_About this task_. The answer is the full listing restated exactly, without any pictures.

_Given information_.

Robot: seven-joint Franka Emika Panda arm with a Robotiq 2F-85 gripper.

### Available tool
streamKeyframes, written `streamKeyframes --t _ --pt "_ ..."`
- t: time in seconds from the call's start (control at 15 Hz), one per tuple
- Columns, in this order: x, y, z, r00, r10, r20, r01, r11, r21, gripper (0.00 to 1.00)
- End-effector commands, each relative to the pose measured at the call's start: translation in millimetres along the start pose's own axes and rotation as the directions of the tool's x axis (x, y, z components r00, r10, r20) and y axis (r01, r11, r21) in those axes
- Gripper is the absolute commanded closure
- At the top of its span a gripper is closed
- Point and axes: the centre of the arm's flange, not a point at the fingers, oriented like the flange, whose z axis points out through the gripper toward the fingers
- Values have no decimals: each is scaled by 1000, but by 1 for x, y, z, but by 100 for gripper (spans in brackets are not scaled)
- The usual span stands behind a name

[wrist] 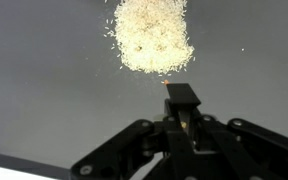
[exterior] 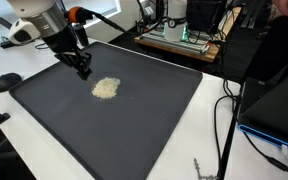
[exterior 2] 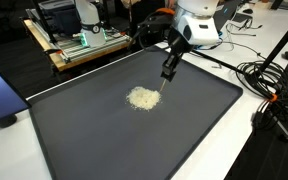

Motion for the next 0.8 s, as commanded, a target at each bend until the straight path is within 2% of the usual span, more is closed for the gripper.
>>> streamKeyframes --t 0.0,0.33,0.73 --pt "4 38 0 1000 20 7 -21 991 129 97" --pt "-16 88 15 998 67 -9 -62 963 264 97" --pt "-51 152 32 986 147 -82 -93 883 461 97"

_Answer to the problem_.
Robot: seven-joint Franka Emika Panda arm with a Robotiq 2F-85 gripper.

### Available tool
streamKeyframes, written `streamKeyframes --t _ --pt "_ ..."`
- t: time in seconds from the call's start (control at 15 Hz), one per tuple
- Columns, in this order: x, y, z, r00, r10, r20, r01, r11, r21, gripper (0.00 to 1.00)
- End-effector commands, each relative to the pose measured at the call's start: translation in millimetres along the start pose's own axes and rotation as the directions of the tool's x axis (x, y, z components r00, r10, r20) and y axis (r01, r11, r21) in those axes
- Gripper is the absolute commanded closure
- At the top of its span a gripper is closed
- Point and axes: the centre of the arm's flange, not a point at the fingers, oriented like the flange, whose z axis points out through the gripper toward the fingers
- Values have no decimals: each is scaled by 1000, but by 1 for x, y, z, but by 100 for gripper (spans in brackets are not scaled)
- The usual span stands behind a name

[wrist] 
[exterior] 
[exterior 2] 

Motion for the next 0.8 s, as commanded, a target at each bend until the straight path is within 2% of the usual span, more is closed for the gripper.
>>> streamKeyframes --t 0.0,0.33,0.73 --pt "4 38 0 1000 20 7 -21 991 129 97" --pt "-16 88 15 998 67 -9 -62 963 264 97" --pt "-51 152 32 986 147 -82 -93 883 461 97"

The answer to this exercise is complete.